Accera is enrolling patients in a Phase III trial of AC-1204 and expects that 480 patients from across the U.S. will participate, Stacey said. Its endpoints will examine patients' performance on memory, cognition, and global function as measured by commonly used tests.
AC-1204 isn't Accera's first attempt to treat Alzheimer's by improving the brain's metabolism. The company originally developed and sold Axona, a so-called medical food. Accera said it worked by increasing the supply of energy to the brain, much like AC-1204. Axona was a dry powder that users could mix with milk or other liquids and drink once a day.
Axona required a prescription and had to comply with truth-in-labeling regulations. Accera did not need FDA approval to sell it, but the company conducted clinical trials anyway to establish its credibility with doctors.

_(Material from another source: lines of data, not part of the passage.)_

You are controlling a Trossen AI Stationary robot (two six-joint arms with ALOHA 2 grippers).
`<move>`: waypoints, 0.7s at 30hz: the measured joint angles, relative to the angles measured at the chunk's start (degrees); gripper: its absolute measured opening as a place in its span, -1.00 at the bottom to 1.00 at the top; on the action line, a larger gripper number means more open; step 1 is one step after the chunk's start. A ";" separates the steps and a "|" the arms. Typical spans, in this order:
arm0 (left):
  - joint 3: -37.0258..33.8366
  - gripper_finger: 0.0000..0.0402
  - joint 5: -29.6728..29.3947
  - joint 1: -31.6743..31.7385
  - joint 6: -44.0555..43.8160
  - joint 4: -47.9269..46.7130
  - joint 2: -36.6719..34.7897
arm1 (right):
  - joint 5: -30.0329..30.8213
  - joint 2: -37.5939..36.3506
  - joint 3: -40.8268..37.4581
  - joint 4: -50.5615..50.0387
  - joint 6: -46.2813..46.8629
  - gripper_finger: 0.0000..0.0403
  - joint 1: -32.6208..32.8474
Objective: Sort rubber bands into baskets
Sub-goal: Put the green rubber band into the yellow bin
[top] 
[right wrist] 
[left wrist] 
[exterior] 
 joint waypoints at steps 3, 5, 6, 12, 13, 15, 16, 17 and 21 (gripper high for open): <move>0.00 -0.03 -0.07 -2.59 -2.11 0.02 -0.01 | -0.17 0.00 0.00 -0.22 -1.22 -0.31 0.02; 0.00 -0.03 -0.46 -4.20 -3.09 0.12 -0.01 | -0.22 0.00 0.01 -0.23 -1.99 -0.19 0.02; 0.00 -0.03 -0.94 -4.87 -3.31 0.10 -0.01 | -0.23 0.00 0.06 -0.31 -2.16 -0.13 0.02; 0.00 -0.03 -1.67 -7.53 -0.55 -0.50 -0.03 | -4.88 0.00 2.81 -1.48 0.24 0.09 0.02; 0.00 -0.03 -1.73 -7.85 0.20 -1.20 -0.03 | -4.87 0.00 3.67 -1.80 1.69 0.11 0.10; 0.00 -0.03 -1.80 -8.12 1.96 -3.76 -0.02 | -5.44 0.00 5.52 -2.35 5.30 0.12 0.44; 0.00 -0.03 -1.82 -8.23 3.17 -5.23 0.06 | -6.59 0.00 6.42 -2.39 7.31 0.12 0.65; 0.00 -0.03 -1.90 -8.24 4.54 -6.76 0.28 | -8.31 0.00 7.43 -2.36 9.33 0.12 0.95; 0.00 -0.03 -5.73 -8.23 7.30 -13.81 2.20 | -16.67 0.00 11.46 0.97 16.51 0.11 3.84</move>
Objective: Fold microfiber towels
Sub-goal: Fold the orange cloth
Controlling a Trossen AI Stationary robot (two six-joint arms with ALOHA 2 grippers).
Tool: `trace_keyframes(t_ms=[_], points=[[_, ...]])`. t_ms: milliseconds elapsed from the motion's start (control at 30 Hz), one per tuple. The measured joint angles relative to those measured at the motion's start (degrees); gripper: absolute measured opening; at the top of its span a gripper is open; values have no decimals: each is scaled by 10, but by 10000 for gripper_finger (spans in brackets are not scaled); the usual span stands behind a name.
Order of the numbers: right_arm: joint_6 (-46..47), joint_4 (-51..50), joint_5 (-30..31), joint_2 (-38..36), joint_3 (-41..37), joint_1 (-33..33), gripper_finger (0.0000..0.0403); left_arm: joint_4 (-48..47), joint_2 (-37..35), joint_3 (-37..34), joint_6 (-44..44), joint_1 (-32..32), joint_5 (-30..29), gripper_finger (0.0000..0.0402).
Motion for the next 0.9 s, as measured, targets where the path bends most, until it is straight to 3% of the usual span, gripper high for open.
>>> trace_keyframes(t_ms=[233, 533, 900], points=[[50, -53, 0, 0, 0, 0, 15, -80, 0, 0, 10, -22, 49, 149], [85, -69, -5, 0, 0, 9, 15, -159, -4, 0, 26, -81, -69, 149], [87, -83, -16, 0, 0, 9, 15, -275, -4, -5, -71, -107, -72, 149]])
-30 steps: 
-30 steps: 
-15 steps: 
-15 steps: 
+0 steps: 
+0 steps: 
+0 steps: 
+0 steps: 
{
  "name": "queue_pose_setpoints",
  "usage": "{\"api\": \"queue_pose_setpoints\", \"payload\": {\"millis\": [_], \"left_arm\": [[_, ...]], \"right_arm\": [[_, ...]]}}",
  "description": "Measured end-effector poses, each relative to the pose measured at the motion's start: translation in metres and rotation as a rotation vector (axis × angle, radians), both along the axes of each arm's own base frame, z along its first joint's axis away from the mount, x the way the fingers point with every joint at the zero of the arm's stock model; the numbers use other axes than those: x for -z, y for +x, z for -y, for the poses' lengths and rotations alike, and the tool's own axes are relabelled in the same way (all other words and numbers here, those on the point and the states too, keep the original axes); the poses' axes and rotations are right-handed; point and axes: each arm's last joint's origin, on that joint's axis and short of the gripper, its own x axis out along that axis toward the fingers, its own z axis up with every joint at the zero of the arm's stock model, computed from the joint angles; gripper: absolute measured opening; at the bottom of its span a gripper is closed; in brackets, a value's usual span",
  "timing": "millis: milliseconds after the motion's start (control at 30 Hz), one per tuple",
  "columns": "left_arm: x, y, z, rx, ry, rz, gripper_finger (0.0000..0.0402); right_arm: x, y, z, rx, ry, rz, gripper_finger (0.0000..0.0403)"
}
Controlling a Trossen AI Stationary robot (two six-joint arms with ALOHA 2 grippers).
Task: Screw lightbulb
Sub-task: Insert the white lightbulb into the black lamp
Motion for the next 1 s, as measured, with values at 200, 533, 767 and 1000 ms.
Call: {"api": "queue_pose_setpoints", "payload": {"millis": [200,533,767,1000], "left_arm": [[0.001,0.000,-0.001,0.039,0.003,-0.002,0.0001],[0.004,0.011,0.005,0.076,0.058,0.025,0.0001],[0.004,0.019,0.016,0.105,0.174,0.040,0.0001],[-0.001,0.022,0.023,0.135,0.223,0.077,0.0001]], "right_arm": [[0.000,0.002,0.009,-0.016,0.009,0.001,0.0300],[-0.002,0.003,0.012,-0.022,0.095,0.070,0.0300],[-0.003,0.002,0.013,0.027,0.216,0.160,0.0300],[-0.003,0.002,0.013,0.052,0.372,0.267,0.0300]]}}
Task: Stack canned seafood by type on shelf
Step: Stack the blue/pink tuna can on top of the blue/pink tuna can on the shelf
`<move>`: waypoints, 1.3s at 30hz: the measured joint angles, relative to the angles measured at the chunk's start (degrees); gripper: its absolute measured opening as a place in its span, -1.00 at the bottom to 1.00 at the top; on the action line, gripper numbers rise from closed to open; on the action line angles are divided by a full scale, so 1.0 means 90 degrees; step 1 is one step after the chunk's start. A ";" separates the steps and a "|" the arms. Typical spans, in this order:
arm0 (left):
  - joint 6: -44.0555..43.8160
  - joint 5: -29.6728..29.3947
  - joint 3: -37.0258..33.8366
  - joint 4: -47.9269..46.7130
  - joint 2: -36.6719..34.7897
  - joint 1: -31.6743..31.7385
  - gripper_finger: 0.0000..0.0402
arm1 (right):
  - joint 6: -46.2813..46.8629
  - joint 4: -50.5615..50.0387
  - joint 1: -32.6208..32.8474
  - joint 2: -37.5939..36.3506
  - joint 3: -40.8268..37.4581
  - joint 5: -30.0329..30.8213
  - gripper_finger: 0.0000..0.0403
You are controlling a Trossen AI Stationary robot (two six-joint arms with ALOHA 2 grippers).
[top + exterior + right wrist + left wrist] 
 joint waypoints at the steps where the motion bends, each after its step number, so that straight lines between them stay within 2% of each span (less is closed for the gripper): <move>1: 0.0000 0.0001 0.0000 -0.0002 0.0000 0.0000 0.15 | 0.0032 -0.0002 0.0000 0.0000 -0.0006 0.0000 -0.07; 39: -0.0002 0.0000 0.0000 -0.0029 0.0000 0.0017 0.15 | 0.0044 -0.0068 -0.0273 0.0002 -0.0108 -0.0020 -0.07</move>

Axona gained a following among doctors, and Accera said it was used by more than 35,000 Alzheimer's patients in the U.S. Investors bet big on the company, and Axona. Although Stacey declined to say how much the company has raised, SEC filings put the total around $155 million. That includes $84 million the company raised between 2012 and 2014.
Nestlé itself invested directly in the company, with its Health Science division reportedly acquiring a 60 percent stake in the company in 2012 for an undisclosed amount.
Most of the investment came when Accera was developing and then building up its sales force to market Axona. Accera will continue to produce Axona for existing users, but its focus now is becoming a true drug development company and commercializing AC-1204, Stacey said. That's keeping true to the company's long-term practices.
"We have always put a very strong emphasis on clinical development," he said. "This is a new iteration of that." Switching to a more traditional approach to drug development, Accera "will have access to more patients and allow us to have more impact on this disease," Stacey said.